Task objective. Write out the full listing again. Make no alterations.

Input data.
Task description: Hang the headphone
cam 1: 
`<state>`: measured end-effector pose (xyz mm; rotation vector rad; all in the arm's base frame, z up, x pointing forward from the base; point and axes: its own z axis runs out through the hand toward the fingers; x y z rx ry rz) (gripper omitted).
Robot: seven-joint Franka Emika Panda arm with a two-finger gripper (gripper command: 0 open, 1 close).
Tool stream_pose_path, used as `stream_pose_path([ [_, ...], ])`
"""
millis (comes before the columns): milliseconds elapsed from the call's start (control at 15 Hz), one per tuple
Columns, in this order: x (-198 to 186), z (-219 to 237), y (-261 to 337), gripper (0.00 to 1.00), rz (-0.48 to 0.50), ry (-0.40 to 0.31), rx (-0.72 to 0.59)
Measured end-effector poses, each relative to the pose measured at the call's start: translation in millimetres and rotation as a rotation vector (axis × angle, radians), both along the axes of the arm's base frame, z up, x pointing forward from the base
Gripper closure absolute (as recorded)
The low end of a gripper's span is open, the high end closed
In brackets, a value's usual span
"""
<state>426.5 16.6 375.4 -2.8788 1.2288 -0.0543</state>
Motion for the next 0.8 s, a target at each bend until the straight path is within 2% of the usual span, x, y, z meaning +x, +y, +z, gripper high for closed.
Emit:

Completed exercise.
Task description: Hang the headphone
cam 1: 
`<state>`: measured end-effector pose (xyz mm; rotation vector rad; all in the arm's base frame, z up, x pointing forward from the base; point and axes: its own z axis runs out through the hand toward the fingers; x y z rx ry rz) (gripper omitted).
Robot: seven-joint Franka Emika Panda arm with a two-finger gripper (gripper command: 0 open, 1 close).
Tool stream_pose_path, used as `stream_pose_path([ [_, ...], ])`
"""
millis (comes before the columns): milliseconds elapsed from the call's start (control at 15 Hz), one per tuple
Columns, in this order: x (-198 to 186), z (-219 to 237), y (-261 to 337), gripper (0.00 to 1.00), rz (-0.48 to 0.50), ry (-0.40 to 0.31), rx (-0.72 to 0.59)
Measured end-effector poses, each relative to the pose measured at the call's start: translation in millimetres and rotation as a rotation vector (axis × angle, radians), both along the axes of the arm's base frame, z up, x pointing forward from the base
Gripper closure absolute (as recorded)
The low end of a gripper's span is open, the high end closed
In brackets, a value's usual span
"""
<state>426.5 16.6 375.4 -2.8788 1.2288 -0.0543</state>
Motion for the next 0.8 s, a target at each bend until the straight path is within 2% of the usual span, x, y, z meaning +x, +y, +z, gripper high for closed.
Emit:

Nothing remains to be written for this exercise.